General Electric Co (GE) expects sales in China to double in the next four to five years, while its Chinese researchers should play a growing role creating products for global markets, chairman Jeff Immelt said yesterday.
Immelt also said he signed an agreement with the Chinese government to spend up to US$50 million in China over the next five years developing more environmentally friendly technologies.
GE's revenues in China last year totaled nearly US$5 billion, and "we think business could double again in the next four to five years," Immelt said at a news conference.
Immelt said GE is expanding a Shanghai research center that employs 2,000 Chinese engineers and is expected to produce new power generation, water filtration and other products.
"Not only do I view China as a market, but I also view it as a center of excellence in technology and manufacturing that can benefit all of our products around the world," he said.
Immelt has described China in the past as critical to Fairfield, Connecticut-based GE's future, supplying new markets and products but also creating potential competitors.

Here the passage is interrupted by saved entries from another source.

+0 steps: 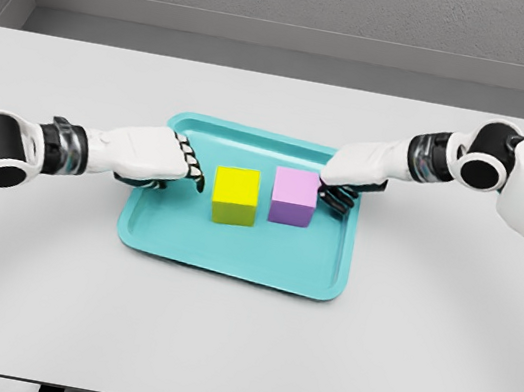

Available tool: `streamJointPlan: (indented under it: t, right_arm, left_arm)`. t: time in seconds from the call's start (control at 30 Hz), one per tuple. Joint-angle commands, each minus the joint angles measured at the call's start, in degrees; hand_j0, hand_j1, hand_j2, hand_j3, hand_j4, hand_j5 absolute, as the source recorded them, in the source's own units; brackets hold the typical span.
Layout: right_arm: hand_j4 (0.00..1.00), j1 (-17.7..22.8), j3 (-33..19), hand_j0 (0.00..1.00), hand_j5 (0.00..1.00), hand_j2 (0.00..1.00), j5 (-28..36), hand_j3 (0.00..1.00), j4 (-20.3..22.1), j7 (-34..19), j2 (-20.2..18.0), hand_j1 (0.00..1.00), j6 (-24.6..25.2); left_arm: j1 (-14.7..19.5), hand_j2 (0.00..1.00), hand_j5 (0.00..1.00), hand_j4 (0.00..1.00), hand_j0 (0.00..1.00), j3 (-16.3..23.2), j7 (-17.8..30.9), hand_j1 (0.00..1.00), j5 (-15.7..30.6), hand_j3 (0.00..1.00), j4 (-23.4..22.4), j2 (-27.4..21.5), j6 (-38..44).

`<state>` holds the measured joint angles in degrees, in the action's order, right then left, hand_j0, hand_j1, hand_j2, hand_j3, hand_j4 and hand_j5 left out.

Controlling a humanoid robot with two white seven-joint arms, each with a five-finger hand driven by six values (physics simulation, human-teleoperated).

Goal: Push two cubes

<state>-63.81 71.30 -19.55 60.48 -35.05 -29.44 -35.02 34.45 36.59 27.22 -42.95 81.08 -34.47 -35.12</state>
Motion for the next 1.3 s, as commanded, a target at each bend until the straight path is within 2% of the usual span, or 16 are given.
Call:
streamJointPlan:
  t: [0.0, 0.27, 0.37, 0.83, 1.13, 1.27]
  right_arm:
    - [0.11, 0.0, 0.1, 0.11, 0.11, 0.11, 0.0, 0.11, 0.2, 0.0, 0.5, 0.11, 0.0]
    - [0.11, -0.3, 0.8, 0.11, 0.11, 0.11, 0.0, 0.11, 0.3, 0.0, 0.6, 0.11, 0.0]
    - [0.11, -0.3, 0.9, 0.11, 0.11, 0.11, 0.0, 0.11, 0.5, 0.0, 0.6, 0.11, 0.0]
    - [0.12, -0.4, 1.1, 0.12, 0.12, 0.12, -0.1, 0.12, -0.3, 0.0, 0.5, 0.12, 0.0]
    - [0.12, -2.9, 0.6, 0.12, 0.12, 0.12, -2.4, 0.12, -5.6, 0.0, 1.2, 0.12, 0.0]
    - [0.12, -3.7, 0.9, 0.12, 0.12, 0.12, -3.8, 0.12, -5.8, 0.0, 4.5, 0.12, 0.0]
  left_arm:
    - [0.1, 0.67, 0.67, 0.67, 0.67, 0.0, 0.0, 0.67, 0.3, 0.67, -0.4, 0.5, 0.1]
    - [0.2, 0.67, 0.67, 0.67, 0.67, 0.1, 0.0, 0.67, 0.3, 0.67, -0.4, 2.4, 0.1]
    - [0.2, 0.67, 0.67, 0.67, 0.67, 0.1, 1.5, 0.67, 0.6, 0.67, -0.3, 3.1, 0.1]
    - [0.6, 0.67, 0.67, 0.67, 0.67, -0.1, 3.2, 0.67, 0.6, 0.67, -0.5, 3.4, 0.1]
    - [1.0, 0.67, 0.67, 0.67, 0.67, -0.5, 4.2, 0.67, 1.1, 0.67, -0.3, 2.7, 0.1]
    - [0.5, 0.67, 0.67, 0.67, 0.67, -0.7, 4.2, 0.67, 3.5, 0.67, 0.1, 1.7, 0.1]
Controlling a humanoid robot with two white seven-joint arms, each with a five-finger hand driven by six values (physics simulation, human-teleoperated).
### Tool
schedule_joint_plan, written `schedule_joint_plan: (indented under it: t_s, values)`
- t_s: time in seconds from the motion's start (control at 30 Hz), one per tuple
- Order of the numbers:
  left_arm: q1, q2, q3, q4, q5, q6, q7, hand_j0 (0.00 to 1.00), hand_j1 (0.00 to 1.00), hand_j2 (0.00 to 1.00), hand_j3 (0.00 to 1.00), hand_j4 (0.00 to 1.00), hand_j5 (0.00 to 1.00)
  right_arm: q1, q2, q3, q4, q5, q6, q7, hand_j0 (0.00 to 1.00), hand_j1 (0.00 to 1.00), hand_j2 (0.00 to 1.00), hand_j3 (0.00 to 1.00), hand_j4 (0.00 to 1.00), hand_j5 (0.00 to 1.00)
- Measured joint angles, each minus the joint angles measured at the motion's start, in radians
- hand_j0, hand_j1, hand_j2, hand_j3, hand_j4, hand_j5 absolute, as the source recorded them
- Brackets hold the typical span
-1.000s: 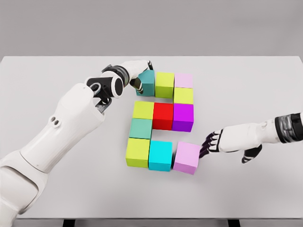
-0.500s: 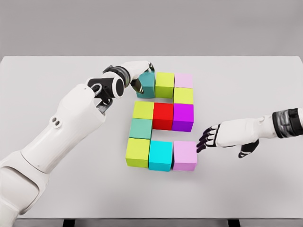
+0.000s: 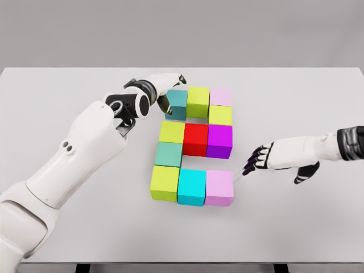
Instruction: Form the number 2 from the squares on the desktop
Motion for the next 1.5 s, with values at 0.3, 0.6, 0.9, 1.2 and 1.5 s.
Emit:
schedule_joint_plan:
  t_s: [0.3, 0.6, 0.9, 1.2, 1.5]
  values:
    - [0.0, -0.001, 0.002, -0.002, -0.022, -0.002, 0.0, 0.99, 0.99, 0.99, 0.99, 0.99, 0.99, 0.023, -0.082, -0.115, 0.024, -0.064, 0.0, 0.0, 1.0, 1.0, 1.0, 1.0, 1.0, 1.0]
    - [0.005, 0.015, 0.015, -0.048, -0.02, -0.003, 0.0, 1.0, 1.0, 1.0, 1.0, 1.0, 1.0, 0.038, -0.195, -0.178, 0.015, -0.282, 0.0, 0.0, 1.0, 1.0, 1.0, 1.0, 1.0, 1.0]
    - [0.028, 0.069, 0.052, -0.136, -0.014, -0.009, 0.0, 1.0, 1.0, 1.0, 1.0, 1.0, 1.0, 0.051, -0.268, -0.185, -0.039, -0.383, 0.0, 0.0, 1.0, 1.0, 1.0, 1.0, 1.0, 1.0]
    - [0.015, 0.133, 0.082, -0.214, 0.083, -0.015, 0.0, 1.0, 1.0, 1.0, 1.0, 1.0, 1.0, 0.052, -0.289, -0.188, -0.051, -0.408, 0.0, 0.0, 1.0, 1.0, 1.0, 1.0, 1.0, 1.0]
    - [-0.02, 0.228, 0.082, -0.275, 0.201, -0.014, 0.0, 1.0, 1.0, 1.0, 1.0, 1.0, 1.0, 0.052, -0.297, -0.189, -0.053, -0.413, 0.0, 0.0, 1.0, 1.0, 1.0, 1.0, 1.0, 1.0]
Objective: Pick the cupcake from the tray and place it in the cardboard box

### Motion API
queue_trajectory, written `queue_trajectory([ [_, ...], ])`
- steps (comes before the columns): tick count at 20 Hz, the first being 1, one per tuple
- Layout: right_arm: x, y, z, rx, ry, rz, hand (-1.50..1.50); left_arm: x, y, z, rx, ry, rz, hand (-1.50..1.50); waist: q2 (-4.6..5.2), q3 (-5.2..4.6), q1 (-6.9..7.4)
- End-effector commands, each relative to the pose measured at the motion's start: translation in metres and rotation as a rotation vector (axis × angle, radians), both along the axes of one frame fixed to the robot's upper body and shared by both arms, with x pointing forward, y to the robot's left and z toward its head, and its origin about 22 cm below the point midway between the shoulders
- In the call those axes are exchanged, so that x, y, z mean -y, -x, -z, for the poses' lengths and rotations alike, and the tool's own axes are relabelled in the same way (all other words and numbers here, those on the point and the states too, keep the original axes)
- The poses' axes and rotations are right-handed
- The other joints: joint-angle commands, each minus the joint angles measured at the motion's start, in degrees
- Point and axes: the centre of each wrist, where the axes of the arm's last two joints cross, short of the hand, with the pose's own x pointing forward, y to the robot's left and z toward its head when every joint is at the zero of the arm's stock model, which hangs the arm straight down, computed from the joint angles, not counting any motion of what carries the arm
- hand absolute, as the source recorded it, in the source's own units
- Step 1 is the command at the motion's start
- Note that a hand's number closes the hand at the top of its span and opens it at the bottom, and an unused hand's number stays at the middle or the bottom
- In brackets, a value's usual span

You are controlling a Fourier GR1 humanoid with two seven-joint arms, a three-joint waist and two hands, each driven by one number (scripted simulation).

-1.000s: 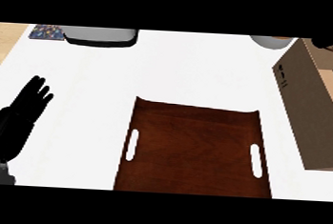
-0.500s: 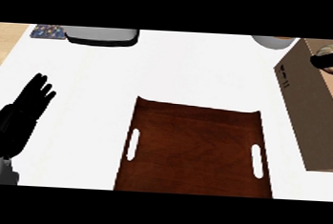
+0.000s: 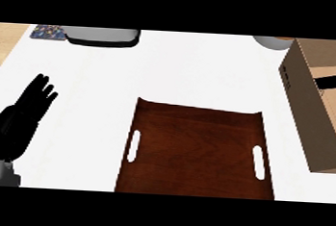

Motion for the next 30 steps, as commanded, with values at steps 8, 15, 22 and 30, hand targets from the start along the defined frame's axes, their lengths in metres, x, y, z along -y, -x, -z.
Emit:
queue_trajectory([
  [8,0.004,0.022,-0.011,0.589,-0.128,0.13,-1.5,-0.014,0.002,0.001,-0.019,0.01,-0.037,0.0,-0.5,0.07,-1.85],
  [15,0.039,0.081,-0.026,0.728,-0.195,0.158,-1.5,-0.014,0.011,-0.001,-0.002,-0.015,-0.027,0.0,-0.6,0.02,-1.87],
  [22,0.074,0.156,-0.029,0.784,-0.234,0.17,-1.5,-0.005,0.013,0.012,-0.013,0.018,-0.012,0.0,-0.3,0.03,-1.37],
  [30,0.084,0.202,-0.022,0.757,-0.248,0.122,-1.5,-0.006,-0.003,-0.016,0.01,0.007,-0.007,0.0,-0.12,0.04,-0.81],
])
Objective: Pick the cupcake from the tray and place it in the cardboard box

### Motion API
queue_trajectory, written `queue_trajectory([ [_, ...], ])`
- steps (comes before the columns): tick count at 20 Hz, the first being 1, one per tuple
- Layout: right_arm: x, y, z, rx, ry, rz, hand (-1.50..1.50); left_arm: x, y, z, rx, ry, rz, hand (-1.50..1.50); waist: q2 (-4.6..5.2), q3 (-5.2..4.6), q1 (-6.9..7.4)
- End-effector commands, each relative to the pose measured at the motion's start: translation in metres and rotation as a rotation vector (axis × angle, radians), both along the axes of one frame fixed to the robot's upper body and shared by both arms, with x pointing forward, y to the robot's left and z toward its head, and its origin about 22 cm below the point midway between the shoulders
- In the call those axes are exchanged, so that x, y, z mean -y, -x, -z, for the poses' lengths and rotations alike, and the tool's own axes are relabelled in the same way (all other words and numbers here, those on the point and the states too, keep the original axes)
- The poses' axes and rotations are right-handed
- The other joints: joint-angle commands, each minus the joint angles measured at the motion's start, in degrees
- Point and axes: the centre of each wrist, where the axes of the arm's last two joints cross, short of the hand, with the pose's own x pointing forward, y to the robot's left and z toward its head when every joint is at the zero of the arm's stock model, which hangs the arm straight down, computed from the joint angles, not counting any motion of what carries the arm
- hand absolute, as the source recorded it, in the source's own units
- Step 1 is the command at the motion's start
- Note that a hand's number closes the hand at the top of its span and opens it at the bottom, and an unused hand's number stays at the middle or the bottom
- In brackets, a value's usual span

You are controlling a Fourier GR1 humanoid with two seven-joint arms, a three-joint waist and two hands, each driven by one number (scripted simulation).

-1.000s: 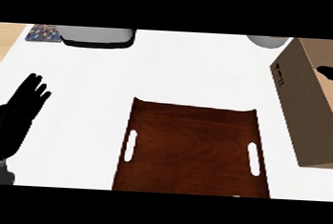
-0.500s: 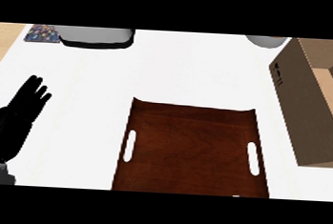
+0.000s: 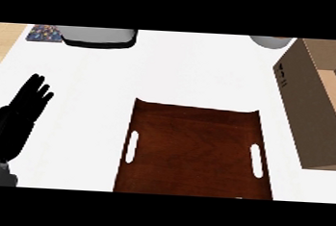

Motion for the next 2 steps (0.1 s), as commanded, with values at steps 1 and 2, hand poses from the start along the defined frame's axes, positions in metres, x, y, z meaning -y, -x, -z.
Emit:
queue_trajectory([
  [1,0.019,0.024,0.004,-0.02,0.016,-0.022,-1.5,-0.002,-0.009,0.009,0.002,-0.011,-0.002,0.0,0.12,0.01,0.18],
  [2,0.015,0.017,-0.012,-0.028,0.025,-0.013,-1.5,0.0,-0.007,0.0,0.006,0.002,0.007,0.0,0.11,0.0,0.33],
])
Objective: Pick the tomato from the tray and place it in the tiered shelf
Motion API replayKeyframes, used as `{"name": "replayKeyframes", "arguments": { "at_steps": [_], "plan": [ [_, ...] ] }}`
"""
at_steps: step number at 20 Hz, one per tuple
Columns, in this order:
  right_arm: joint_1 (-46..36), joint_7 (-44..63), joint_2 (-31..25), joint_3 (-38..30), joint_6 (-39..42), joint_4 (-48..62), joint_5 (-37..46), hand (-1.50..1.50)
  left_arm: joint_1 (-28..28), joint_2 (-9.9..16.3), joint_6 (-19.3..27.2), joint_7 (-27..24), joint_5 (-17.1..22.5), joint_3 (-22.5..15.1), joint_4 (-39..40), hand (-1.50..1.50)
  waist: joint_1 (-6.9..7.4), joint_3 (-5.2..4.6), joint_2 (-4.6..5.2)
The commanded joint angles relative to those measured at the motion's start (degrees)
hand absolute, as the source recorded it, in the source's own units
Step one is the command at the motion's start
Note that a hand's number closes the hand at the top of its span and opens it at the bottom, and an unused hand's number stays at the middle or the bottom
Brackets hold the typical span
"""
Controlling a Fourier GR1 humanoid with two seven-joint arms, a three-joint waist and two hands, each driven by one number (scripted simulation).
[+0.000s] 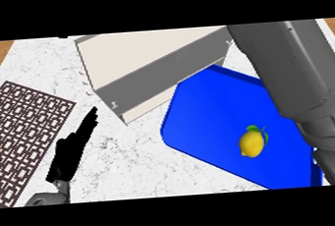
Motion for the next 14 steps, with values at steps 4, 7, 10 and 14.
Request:
{"name": "replayKeyframes", "arguments": {
  "at_steps": [4,7,10,14],
  "plan": [
    [-7.74,-5.86,4.15,-1.39,-6.95,20.65,2.61,1.5,-0.02,-0.82,-1.03,1.49,0.01,-1.22,-1.97,0.0,1.6,-0.03,0.57],
    [-7.87,-9.55,4.14,-2.04,-5.99,25.63,2.07,1.5,-0.24,0.26,-1.45,0.41,0.57,0.66,-0.28,0.0,0.86,-0.02,0.4],
    [-8.22,-9.65,8.38,-8.71,-6.87,25.02,-5.51,1.5,-2.49,-0.43,-0.83,1.93,0.35,0.5,-0.56,0.0,0.94,0.03,0.54],
    [-5.07,-8.6,11.05,-20.14,-7.87,25.95,-18.14,-1.5,-0.66,-1.51,-0.37,-0.45,-1.11,-1.23,0.88,0.0,1.78,0.1,1.06]
  ]
}}
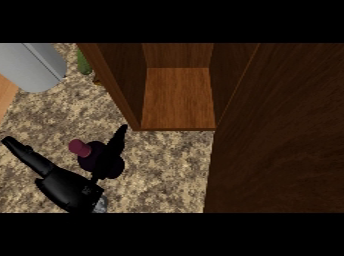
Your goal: Pick up the wine, place it into the cabinet and close the cabinet
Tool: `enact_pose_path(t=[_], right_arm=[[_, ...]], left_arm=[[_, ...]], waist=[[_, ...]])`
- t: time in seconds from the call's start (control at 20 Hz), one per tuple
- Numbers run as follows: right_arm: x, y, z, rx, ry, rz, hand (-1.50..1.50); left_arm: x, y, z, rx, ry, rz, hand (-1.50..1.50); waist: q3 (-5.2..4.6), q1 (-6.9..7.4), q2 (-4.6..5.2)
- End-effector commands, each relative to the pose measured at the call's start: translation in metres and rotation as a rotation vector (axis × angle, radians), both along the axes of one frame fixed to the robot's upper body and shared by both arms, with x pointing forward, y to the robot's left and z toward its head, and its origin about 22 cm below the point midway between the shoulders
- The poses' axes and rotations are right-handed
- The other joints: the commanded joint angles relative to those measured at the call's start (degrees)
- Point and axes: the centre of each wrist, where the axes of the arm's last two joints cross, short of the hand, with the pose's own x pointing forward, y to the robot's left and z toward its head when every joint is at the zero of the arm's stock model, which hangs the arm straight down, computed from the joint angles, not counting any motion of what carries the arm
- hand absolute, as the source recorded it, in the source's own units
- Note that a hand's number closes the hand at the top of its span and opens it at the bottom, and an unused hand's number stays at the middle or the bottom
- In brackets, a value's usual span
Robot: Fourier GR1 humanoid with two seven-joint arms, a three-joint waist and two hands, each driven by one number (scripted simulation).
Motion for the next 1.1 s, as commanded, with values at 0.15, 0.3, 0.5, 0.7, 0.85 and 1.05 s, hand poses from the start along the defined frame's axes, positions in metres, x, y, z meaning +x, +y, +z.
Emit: enact_pose_path(t=[0.15, 0.3, 0.5, 0.7, 0.85, 1.05], right_arm=[[-0.008, 0.001, 0.007, 0.079, -0.013, 0.059, -1.50], [-0.022, -0.001, 0.014, 0.060, -0.008, 0.068, -1.50], [-0.024, -0.005, 0.016, 0.059, -0.005, 0.063, -1.50], [-0.031, -0.007, 0.014, 0.068, -0.009, 0.051, -1.50], [-0.016, -0.010, 0.010, 0.051, -0.014, 0.085, -1.50], [-0.022, -0.005, 0.006, 0.060, -0.005, 0.073, -1.50]], left_arm=[[-0.015, 0.002, -0.026, -0.155, -0.001, 0.010, -1.50], [-0.027, 0.014, -0.050, -0.169, 0.014, 0.064, -1.50], [-0.041, 0.009, -0.049, -0.200, 0.029, 0.050, -1.50], [-0.051, 0.012, -0.053, -0.200, 0.053, 0.071, -1.50], [-0.045, 0.010, -0.058, -0.200, 0.067, 0.059, -1.50], [-0.034, 0.008, -0.064, -0.199, 0.087, 0.045, -1.50]], waist=[[0.01, 0.32, 0.09], [-0.04, 0.15, 0.04], [-0.06, 0.32, -0.05], [-0.09, 0.36, -0.15], [-0.08, 0.48, -0.07], [-0.13, 0.20, -0.08]])
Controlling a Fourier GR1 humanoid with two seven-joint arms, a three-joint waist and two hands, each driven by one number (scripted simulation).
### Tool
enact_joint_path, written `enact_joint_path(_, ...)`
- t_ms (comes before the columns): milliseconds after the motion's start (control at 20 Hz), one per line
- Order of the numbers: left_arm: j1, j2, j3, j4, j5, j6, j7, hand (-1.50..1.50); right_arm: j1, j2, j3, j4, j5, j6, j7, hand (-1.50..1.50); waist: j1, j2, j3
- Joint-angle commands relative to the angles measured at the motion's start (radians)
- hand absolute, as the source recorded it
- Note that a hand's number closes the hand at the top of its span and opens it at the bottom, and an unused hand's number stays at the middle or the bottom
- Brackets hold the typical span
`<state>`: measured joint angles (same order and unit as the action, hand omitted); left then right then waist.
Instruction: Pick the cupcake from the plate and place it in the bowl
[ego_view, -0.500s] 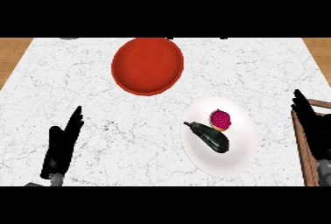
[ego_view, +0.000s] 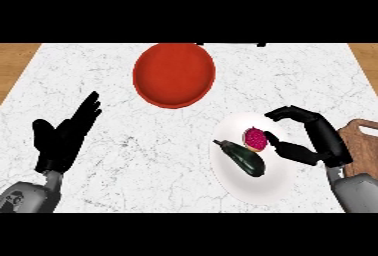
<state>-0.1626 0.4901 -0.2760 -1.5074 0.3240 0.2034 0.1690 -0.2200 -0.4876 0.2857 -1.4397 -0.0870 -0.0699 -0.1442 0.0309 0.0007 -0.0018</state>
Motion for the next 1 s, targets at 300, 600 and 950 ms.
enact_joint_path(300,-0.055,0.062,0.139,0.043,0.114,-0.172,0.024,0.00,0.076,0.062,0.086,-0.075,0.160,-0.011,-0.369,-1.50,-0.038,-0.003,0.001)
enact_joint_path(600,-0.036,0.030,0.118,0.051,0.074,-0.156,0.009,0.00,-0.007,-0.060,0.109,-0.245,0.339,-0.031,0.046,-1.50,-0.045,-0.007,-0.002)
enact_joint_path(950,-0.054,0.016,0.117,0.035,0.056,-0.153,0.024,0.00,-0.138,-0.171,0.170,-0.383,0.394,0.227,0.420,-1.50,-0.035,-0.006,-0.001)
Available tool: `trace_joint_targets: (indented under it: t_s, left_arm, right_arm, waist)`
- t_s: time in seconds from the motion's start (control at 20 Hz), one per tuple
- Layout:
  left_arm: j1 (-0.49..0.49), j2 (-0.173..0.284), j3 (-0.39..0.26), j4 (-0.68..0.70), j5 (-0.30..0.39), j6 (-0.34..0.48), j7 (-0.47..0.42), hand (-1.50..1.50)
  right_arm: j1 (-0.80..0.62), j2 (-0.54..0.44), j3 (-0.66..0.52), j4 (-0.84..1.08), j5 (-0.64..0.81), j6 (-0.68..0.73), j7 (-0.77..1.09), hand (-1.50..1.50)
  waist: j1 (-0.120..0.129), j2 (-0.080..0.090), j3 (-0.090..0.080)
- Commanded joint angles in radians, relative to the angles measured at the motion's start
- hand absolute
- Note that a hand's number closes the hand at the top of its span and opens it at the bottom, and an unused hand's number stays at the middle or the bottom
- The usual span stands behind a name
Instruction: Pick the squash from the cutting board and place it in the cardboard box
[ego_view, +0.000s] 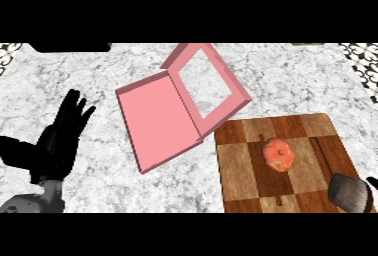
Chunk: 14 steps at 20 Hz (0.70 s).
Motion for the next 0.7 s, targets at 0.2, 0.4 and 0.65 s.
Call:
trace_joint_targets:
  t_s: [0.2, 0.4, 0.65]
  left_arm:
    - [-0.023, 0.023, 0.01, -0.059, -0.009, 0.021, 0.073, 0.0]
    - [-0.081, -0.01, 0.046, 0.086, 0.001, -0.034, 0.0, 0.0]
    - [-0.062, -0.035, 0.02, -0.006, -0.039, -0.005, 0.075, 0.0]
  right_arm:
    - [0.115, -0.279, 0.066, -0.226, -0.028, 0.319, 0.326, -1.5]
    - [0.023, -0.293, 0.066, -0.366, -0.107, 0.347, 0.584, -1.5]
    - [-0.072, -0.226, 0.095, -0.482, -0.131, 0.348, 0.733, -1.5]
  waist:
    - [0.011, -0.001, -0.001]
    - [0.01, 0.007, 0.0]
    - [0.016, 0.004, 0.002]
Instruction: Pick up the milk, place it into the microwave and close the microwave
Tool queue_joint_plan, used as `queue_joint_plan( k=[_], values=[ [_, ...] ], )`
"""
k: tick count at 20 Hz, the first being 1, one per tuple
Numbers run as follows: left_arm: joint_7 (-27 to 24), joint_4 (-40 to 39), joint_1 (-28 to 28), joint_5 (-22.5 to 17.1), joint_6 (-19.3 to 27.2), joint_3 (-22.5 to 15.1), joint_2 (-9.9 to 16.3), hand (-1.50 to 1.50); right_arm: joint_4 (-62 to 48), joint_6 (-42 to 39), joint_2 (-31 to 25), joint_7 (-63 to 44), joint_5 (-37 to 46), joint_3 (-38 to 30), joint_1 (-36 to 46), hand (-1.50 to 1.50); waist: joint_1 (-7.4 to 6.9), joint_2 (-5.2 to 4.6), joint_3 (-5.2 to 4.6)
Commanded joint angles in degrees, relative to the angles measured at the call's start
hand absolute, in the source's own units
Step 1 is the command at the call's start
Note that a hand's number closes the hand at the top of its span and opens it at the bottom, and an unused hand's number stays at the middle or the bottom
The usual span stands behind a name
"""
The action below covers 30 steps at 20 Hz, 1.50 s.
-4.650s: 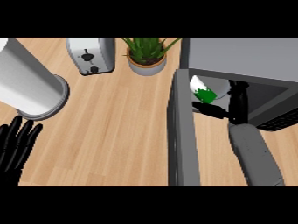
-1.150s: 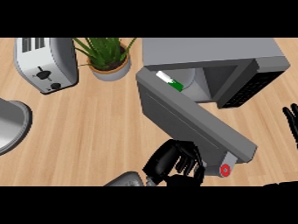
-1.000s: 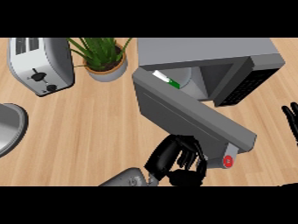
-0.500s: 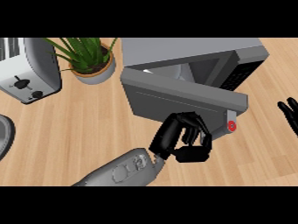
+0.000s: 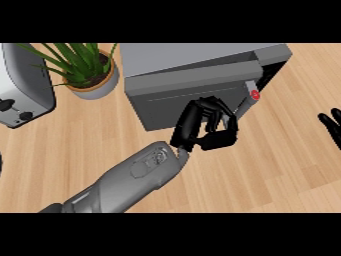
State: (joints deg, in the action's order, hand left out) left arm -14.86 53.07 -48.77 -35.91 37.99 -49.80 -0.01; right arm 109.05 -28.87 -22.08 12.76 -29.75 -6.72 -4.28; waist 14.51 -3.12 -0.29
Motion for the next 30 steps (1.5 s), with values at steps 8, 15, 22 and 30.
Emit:
queue_joint_plan(
  k=[8,15,22,30],
  values=[
    [-8.18,-3.91,-4.73,-9.10,-0.38,7.85,0.01,1.50,1.68,-0.41,-2.28,-3.33,-5.98,-1.18,2.03,-1.50,2.42,-1.24,-0.05],
    [-11.79,-5.70,-4.37,-11.86,-0.66,7.73,0.01,1.50,3.30,0.28,-4.09,-5.36,-7.72,-2.08,3.36,-1.50,3.01,-1.38,-0.09],
    [-14.47,-6.79,-5.55,-13.87,-1.44,7.55,0.01,1.50,3.40,-0.10,-4.71,-6.20,-10.54,-2.20,4.43,-1.50,3.43,-1.71,0.08],
    [-17.19,-7.87,-5.35,-16.13,-1.67,6.96,0.01,1.50,3.85,0.42,-6.29,-7.71,-12.96,-3.41,5.67,-1.50,3.90,-1.81,0.09]
  ],
)
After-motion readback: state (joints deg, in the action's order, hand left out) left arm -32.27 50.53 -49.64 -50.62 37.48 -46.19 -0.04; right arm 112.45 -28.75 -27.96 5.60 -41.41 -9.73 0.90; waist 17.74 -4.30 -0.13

He said GE, which gets 35 percent of its revenues from railways and other "infrastructure industries," expects to benefit from China's heavy investments in coming years in new power plants, railways, airports and other public projects.
GE, which has nearly 13,000 employees in China, said that under its agreement with the Chinese Cabinet's National Development and Reform Commission, the two will "expand cooperation in the development of advanced experimental technologies" for sustainable economic growth.
GE said it also will provide management and leadership training for up to 2,500 Chinese managers and government officials over the next five years.
In addition, GE is to cooperate with Tsinghua University in Beijing, one of China's top science schools, on research for less environmentally damaging products.
Immelt said details of that agreement were still being worked out but he expected it to focus on coal gasification and other energy-related fields.
The project is part of GE's "Ecomagination" initiative, an effort unveiled last year to boost sales of environmentally friendly technology such as pollution controls and wind power generators.
Immelt said GE expects to tap into strong growth in China for solar, wind and other renewable power sources. He said sales of wind power generation equipment are expected to reach US$300 to US$500 million a year in time.
"We think all of them have a fit in China and have the potential to be fast growth for a long period of time," he said.
GE says products already being sold in China with advanced environmental technologies include more fuel-efficient aircraft engines and railway locomotives.